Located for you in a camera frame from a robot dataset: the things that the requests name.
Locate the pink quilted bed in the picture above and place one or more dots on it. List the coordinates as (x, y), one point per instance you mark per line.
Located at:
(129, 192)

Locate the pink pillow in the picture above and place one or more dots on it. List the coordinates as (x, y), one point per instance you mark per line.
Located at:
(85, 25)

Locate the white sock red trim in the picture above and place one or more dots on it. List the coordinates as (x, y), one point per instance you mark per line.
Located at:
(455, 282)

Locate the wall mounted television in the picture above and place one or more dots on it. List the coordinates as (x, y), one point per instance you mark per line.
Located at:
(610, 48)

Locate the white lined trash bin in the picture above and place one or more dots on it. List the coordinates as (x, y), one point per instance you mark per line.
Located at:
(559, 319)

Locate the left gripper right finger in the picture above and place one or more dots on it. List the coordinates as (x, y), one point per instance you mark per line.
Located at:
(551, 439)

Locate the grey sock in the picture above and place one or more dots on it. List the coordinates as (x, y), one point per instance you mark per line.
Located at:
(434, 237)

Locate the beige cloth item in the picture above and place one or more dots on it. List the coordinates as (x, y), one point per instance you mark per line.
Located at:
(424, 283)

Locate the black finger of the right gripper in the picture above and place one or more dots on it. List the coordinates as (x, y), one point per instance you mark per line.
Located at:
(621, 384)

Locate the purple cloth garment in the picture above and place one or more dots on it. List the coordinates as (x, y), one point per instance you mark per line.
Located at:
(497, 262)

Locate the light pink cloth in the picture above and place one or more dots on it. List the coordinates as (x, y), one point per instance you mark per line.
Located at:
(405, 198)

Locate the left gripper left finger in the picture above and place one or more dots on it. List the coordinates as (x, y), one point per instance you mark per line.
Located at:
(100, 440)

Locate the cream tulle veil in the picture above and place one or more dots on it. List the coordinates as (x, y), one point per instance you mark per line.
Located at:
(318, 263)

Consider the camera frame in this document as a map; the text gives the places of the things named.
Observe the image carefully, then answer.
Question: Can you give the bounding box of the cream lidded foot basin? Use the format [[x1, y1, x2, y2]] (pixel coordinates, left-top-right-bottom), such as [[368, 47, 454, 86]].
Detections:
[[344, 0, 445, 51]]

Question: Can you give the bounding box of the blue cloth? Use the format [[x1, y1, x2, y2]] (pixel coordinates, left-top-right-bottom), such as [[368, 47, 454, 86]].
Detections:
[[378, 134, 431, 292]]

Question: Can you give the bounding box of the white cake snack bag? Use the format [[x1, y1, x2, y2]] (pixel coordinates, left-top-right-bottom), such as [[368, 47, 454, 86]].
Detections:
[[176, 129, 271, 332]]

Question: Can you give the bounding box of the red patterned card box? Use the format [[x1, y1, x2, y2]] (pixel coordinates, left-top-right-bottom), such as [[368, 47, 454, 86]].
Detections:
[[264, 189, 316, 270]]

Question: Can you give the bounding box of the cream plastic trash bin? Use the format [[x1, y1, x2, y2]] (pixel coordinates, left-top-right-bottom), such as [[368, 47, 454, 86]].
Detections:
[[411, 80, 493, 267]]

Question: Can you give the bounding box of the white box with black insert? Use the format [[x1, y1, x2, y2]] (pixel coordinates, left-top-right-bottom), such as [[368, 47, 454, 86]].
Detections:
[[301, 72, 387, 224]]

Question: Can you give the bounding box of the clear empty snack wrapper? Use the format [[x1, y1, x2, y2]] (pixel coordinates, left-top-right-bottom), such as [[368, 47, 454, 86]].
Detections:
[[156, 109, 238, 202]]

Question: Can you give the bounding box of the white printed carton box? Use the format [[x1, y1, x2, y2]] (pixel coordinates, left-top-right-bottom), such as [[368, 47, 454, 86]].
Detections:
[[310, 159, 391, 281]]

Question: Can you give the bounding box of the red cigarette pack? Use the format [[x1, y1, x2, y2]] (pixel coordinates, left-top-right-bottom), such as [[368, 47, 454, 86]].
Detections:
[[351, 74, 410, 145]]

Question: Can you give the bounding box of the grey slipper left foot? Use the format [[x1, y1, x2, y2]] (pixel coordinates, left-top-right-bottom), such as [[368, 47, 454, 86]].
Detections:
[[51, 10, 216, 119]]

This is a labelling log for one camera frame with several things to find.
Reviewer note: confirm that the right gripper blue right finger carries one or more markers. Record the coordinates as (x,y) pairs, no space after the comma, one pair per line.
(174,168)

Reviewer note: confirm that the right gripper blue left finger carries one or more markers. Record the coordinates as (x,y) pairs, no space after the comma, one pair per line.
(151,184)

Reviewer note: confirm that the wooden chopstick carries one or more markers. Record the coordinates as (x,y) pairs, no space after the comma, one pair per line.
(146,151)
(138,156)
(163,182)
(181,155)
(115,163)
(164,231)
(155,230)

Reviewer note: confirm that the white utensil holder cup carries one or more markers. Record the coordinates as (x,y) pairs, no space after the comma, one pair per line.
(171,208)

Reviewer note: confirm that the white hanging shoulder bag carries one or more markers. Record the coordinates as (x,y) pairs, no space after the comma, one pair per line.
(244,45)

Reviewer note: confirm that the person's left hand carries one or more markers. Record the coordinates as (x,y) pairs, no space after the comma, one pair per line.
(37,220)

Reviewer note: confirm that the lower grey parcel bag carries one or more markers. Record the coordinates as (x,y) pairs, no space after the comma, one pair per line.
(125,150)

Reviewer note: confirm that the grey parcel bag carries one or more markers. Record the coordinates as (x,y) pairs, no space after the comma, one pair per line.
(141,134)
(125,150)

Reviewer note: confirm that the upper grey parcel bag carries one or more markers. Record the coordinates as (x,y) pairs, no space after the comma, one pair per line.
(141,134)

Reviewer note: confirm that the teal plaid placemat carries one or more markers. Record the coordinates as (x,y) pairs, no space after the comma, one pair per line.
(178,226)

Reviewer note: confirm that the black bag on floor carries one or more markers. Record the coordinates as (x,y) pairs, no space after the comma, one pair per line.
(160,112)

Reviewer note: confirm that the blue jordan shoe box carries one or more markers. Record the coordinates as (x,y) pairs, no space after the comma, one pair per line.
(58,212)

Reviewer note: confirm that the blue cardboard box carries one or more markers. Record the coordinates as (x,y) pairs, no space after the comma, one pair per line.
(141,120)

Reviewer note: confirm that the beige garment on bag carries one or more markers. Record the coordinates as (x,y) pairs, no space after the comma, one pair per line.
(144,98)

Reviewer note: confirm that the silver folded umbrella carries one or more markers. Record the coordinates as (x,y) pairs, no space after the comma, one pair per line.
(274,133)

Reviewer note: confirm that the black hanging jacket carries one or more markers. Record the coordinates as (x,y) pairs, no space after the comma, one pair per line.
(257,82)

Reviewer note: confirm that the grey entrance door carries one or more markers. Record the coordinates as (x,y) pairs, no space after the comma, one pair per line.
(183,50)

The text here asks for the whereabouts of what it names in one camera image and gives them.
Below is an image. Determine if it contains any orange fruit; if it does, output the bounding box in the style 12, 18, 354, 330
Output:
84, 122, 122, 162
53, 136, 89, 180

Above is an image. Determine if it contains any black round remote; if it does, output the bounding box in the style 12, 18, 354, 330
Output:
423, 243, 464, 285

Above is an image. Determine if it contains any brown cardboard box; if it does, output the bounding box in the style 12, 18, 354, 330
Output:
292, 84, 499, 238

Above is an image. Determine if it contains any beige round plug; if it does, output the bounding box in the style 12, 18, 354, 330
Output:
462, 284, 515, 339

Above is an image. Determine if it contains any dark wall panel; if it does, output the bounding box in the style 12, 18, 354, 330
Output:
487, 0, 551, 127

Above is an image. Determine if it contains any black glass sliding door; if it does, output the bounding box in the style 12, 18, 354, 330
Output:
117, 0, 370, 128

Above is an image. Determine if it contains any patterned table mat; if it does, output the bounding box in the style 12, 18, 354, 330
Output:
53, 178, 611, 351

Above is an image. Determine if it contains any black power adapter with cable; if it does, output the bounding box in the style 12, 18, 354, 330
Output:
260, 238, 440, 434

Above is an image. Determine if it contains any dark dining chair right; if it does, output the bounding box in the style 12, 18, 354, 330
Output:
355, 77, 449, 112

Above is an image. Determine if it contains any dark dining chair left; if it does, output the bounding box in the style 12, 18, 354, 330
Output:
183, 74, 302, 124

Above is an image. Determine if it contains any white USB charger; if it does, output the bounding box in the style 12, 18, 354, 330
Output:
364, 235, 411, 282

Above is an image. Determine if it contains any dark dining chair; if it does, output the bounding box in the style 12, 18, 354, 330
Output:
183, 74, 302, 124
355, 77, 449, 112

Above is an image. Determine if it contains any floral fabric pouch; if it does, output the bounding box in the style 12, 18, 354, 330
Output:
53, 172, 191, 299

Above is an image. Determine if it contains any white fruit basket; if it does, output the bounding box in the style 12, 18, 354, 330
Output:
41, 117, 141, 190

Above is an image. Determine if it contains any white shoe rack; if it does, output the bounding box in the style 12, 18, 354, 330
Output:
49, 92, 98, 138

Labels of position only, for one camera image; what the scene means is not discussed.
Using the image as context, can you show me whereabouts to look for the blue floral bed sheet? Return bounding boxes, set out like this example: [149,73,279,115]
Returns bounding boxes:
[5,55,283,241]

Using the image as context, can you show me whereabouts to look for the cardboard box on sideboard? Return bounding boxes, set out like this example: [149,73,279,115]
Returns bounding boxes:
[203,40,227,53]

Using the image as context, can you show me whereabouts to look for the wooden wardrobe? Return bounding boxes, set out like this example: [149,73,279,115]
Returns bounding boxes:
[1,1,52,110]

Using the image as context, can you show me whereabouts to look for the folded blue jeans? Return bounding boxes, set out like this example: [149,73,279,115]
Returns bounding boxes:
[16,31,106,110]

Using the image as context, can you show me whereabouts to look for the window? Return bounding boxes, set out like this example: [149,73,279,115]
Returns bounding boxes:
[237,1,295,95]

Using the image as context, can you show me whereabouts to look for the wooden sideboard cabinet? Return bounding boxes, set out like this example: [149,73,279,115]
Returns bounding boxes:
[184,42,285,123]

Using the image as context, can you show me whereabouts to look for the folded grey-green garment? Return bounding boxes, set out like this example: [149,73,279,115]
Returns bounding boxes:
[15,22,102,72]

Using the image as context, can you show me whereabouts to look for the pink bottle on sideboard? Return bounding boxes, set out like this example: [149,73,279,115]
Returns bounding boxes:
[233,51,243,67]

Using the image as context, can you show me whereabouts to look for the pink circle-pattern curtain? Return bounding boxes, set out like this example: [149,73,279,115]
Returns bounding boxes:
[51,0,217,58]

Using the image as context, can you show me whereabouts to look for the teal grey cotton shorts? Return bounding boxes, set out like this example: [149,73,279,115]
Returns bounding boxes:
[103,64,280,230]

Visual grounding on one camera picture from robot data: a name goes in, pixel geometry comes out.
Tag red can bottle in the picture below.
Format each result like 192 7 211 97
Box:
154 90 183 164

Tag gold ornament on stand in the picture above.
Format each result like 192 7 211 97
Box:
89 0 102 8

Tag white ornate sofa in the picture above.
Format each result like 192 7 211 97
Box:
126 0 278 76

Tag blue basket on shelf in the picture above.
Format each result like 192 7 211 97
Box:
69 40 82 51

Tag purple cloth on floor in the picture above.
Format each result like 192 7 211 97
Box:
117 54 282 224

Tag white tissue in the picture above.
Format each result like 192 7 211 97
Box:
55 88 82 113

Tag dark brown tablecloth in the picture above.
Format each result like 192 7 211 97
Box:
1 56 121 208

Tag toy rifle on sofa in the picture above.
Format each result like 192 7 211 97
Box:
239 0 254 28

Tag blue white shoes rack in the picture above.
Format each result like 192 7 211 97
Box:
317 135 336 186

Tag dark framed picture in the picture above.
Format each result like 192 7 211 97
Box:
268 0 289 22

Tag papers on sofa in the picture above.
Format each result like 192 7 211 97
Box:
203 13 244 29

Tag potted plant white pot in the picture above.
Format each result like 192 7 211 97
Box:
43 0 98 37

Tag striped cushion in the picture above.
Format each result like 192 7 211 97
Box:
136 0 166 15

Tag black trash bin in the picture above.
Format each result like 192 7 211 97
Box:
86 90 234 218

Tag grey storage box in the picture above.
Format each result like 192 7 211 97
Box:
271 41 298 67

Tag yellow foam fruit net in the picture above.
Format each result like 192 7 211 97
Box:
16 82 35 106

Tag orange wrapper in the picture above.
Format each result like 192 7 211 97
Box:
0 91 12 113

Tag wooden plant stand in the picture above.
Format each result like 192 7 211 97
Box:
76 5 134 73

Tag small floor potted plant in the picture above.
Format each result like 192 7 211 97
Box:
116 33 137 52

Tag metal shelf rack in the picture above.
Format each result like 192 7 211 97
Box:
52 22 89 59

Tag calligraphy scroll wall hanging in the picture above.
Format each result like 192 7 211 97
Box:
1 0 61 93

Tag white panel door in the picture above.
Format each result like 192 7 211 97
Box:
▬▬▬▬▬▬▬▬▬▬
WORK TASK: Copy the lines above exactly. Start with the line containing "Locate the purple", end with the line containing "Locate the left gripper left", and include both.

RESULT OF THE TASK:
Locate the purple cloth garment in the picture above and place one or more dots on it. List the coordinates as (x, y), one point per instance you mark per line.
Located at:
(497, 262)

Locate the light pink cloth in the picture above and place one or more dots on it. List the coordinates as (x, y), one point per instance you mark per line.
Located at:
(405, 198)

Locate the left gripper left finger in the picture above and place one or more dots on it. List the coordinates as (x, y), one point per instance you mark per line.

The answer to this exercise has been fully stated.